長期間にわたり血糖値が硬い状態が続くと、血管や神経にダメージとなり直接的なEDの原因となります。そのため、EDのリスクを減らすためにも血糖値を正常にする必要があります。
その際に1つの目安となってくるのが、血糖コントロール目標です。
目標 | 膀血糖値の正常化を目指す | 合併症予防 | 治療強化が困難 |
---|---|---|---|
HbA1c(%) | 6.0未満 | 7.0未満 | 8.0未満 |
一般的には、HbA1cを7%未満に保つのが良いとされています。
血糖値のコントロール方法には以下のものがあります。
- 食事の管理や制限
バランスの取れた栄養を適切なカロリー量で取ることで、インスリンを分泌するすい臓の働きを軽減する - 定期的な運動や筋トレ
体を動かすことで、体内の糖の利用率や脂肪の代謝を高め、高血糖を防ぐ - 血糖値を下げる薬物治療
経口血糖降下剤やインスリン注射などによる血糖値を下げる治療
血糖値のコントロールは、EDだけでなく他の合併症の予防・改善にもつながります。
その他の治療を行う
糖尿病性EDには、ED治療や血糖のコントロールでも効果が見られない場合もあります。
神経障害・血管障害が進行している場合、「血管」や「神経」を再生させる治療が有効です。
幹細胞再生治療
幹細胞の自己複製や細胞分裂を利用し、血管や神経、陰茎組織の再生を促す治療。
衝撃波治療
陰茎に微弱な衝撃波を与えることで、毛細血管の自己再生を促す治療。
※当院でのED治療では対応しておりません。
これらの治療は医薬品や外部組織を使わないため、アレルギーや拒絶反応もなく、今後のED治療に大きな可能性が期待できます。
半面、施術が保険適用外、長期間治療のエビデンスがないなどのデメリットもあるのが特徴です。
まとめ:糖尿病はEDのリスクの自己判断ではなく医師に相談する
- 糖尿病になると"血管"と"神経"にダメージが及ぶためEDになりやすい
- 糖尿病でない男性にくらべ、糖尿病男性がEDになるリスクは2〜3倍にまで高まる
- 糖尿病性EDは完治しないが、改善することはできる
- 必要に応じた治療を受け、それ以上症状が進まないよう予防する
糖尿病はEDのリスクファクターです。
また糖尿病は、脂質異常症や高血圧といった他の生活習慣病を併発する方が少なくありません。
高血圧の状態によっては、ED治療薬が服用できないケースもあるので、自己判断ではなく必ず医師と相談しながら治療方法を検討してください。
フィットクリニックでは、それぞれの患者様に合わせたED治療をご提案しておりますので、お悩みの方はぜひご相談ください。
糖尿病とEDによくある質問
-
- Q糖尿病になると必ずEDになりますか?
- A必ずなるとは限りませんが、EDになるリスクは普通の方と比べ2~3倍になります。
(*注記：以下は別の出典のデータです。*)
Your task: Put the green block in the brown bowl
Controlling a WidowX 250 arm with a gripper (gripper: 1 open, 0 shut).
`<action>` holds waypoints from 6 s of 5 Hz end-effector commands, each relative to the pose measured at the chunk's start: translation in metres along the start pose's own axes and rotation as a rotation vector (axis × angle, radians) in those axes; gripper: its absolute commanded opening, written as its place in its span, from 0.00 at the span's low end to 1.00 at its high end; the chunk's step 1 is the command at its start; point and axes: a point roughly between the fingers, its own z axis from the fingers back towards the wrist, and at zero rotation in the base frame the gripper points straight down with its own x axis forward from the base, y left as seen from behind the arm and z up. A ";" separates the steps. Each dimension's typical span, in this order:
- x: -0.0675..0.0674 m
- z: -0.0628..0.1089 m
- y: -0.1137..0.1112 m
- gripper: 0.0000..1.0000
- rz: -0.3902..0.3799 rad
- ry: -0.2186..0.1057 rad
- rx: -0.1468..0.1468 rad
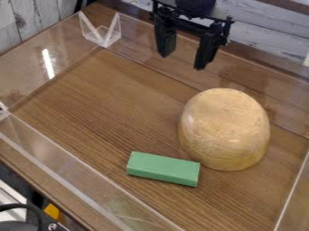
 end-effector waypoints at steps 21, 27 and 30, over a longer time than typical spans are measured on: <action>-0.092 -0.114 -0.030 0.00 -1.035 0.017 0.004; -0.084 -0.056 -0.054 0.00 -0.687 -0.068 -0.012; -0.079 -0.046 -0.083 1.00 -0.633 -0.113 -0.022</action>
適切なED治療を行うことで、性行為が可能です。
- Q
-
- Q糖尿病の薬とED治療薬は併用できますか?
- A糖尿病の薬とED治療薬の併用は可能です。薬の種類により、効き目が変化する場合もあるため、処方の際に医師にご相談ください。
- Q
-
- Q自分が糖尿病性EDかわかる基準はありますか?
- Aご自身が糖尿病であると診断された方で、朝立ちがあるか、その頻度はどれぐらいかが参考になります。